▸ **TASK DESCRIPTION**
All lines holding the word "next" are to be copied from the records beneath.

Top of PROVIDED DATA

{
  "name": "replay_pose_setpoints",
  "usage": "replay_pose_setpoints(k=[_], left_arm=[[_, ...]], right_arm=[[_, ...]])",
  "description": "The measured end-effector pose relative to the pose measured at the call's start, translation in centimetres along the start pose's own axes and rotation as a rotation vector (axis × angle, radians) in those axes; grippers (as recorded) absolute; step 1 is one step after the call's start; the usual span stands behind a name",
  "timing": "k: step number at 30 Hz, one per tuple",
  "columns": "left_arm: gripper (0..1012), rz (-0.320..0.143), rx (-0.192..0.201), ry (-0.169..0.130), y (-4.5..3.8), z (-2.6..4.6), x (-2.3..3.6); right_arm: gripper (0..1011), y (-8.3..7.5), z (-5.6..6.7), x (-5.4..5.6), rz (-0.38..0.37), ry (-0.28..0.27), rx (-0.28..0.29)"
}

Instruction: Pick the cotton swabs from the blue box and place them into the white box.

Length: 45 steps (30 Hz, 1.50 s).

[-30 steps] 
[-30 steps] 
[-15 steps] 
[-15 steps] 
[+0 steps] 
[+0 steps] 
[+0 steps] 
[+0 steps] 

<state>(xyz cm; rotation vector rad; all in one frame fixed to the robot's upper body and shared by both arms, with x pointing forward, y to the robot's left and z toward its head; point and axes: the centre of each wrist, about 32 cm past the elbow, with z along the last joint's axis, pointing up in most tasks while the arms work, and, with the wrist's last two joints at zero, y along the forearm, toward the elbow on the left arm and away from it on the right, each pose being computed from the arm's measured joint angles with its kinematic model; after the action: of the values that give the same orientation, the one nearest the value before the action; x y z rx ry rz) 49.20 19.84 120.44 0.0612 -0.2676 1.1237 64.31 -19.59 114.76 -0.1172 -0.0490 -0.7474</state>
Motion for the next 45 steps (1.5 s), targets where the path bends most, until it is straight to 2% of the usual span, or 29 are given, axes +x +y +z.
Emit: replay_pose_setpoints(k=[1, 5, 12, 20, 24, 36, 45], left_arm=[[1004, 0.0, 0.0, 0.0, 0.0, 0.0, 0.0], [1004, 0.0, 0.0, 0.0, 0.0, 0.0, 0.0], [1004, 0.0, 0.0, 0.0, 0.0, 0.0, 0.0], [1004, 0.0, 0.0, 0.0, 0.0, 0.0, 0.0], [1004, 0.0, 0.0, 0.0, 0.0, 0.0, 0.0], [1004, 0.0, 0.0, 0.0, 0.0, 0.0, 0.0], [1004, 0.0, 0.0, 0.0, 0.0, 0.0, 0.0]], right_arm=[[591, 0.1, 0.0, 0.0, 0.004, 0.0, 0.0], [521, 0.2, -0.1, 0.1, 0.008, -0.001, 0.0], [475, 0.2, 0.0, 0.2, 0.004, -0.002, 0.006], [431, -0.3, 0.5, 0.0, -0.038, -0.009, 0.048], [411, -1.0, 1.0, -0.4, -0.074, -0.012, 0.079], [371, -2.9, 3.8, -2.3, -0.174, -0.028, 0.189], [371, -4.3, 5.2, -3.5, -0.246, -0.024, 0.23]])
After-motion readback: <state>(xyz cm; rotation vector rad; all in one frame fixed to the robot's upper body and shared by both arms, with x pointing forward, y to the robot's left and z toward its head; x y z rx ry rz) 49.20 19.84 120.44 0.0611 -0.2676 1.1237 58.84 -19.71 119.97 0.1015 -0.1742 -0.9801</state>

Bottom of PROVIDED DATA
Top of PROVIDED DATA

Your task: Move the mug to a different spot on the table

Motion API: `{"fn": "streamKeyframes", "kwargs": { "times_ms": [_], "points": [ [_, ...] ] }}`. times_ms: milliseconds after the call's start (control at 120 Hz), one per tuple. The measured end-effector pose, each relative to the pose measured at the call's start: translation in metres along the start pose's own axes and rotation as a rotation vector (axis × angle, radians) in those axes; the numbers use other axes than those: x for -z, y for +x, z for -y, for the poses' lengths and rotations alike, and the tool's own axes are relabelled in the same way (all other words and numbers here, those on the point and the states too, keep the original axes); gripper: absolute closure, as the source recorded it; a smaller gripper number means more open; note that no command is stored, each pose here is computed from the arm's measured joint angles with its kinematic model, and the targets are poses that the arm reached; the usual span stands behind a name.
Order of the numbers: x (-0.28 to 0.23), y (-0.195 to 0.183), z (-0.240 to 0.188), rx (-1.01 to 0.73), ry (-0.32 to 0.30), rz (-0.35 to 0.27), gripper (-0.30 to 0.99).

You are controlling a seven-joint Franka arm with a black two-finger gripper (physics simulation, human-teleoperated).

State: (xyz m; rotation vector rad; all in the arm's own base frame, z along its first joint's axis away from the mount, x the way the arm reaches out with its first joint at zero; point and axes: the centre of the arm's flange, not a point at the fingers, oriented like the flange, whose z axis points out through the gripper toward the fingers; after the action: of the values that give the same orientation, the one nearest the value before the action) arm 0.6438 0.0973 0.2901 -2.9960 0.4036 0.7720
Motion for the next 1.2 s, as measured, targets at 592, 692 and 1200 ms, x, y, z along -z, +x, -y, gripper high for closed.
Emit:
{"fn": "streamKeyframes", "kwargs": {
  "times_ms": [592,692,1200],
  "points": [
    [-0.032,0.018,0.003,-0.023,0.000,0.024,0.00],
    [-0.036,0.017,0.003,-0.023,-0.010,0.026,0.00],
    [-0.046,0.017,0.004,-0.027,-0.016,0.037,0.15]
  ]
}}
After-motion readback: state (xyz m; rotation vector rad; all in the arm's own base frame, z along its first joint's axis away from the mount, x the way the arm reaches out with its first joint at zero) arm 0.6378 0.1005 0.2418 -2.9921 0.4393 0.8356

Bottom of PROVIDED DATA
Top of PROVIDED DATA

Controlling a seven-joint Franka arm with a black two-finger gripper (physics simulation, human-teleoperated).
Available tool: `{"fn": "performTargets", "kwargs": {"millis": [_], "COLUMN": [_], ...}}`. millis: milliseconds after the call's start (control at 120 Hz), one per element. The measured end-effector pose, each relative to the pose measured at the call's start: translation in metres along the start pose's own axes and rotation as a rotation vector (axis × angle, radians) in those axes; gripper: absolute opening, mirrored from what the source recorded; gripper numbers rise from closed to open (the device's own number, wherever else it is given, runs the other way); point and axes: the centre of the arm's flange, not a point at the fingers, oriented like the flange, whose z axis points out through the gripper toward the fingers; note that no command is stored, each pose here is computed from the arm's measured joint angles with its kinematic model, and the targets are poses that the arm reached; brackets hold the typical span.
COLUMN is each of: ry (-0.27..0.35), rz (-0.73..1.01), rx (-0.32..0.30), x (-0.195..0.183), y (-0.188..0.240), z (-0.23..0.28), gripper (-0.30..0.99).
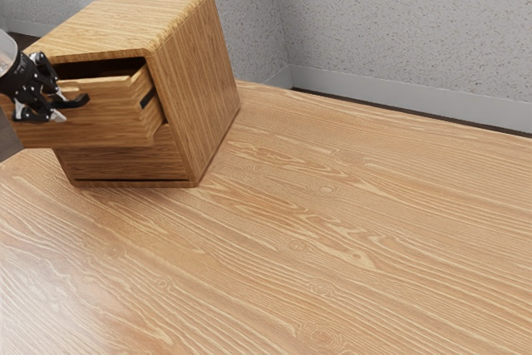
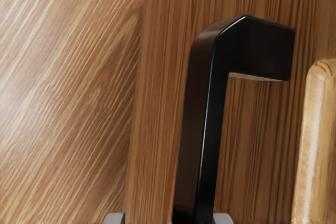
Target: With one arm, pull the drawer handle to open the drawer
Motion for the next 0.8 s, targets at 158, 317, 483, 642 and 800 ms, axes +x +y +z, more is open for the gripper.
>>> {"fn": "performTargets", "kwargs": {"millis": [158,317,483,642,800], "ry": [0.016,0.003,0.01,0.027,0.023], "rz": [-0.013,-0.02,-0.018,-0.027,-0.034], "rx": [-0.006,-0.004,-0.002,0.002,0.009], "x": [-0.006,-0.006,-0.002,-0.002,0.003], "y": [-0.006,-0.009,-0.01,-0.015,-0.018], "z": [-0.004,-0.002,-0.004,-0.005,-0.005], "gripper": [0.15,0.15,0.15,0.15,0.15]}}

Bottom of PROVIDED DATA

▸ **RESULT OF THIS TASK**
Motion for the next 45 steps (1.5 s), targets where the path bends most, until it is straight to 2% of the usual span, or 29 are given, axes +x +y +z.
Motion for the next 1.2 s, as measured, targets at 592, 692 and 1200 ms, x, y, z along -z, +x, -y, gripper high for closed.
Motion for the next 0.8 s, targets at 158, 317, 483, 642 and 800 ms, axes +x +y +z, more is open for the gripper.

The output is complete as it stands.